The Swinging Bridge Farm Gets Registered With the USDA
In order for the Environmental Assessment to be done, the Swinging Bridge Farm first had to be listed with the USDA. This designates the property boundaries, the types of agriculture happening there, and makes the property eligible to receive services from not only the USDA and the FSA, but also the NRCS.
If you’re a beginning farmer and you’re lucky enough to own your own property, or even if you’re managing property for someone else, it’s worth it to go down to your county USDA office to register your farm and learn what programs your land might be able to take advantage of. It’s a very simple process and the folks at the USDA office are super nice. I’ve done it twice before: once for the land I owned with my ex-husband, and then as farm manager for Jim Murphy’s farm in Starks.
3 Cheers for Mrs. Fletcher!
Let me take this moment to recognize Mrs. Fletcher, the 70-something year old woman who inherited the responsibility of caring for the Swinging Bridge Farm when her husband passed away a few years back. She had multiple offers for the property and did not have to accept mine. We are strangers who have never even met; for all intents and purposes, we live in different worlds. She was under no obligation to work with this wayward farmer from backwoods Maine on a sale that could take the better part of a year at worst, and 5 or 6 months at best to close. But something about my story, my plans for a pollinator conservation farm, or my passion for taking care of the land struck a chord within her.
Whatever her reasons, I am overflowing with gratitude. None of this would be even remotely possible if we did not have that Sale Contract.
Mrs. Fletcher made up her mind that day on September 14th and she has not wavered since. If the FSA requests documentation from her she is quick to provide, and so this elderly lady took herself half an hour from her home in Kennebunk, to the Scarborough branch of the USDA and registered the Swinging Bridge Farm with the government. It looks like the Environmental Assessment will be scheduled for the week following Thanksgiving, which is good because once we have snow on the ground they can’t do the assessment until next spring, according to Nathan.
A Complete Application
I received word 13 days ago of my Complete FSA Farm Loan Application (officially), though I’m still waiting for my Letter of Eligibility. Nathan has really been pushing my case through, and progress is being made, so I am happy to wait patiently. The pieces continue to line up and where there once was no hope at all, there is now the glimmer of promise. I have allowed myself the pleasure of dreaming, and rather than worrying “What if it doesn’t work out?”, I am instead saying “What if it does???”
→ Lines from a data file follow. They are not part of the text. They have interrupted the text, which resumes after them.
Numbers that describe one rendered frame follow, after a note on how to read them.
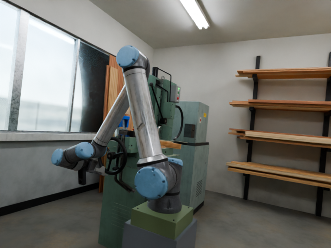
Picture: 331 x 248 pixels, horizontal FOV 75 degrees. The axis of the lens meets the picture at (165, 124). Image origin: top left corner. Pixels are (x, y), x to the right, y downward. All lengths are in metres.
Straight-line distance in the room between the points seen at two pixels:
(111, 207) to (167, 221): 0.96
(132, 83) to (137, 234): 0.75
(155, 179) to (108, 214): 1.14
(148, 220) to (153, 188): 0.24
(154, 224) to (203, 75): 3.40
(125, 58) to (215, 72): 3.19
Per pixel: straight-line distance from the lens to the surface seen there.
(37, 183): 3.00
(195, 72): 4.27
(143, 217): 1.17
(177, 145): 1.74
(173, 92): 2.11
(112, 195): 1.97
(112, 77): 3.48
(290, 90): 3.96
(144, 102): 1.02
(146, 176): 0.97
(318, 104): 3.44
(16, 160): 2.80
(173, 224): 1.10
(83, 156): 1.22
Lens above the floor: 1.06
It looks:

Once Nathan has my Letter of Eligibility done, the Environmental Assessment and the Appraisal completed, I believe my application can finally go off to the State Office. There my business plan and my financials will be reviewed and funding will either be approved or denied based on the financial feasibility of it all.
In my mind there is a flurry of questions and concerns. Where is the State Office? Who will be working on my case? Will they agree with Nathan regarding the feasibility of my painstakingly crafted farm-plan? Have I put in enough work? Did I do enough? Am I enough? Is it my turn?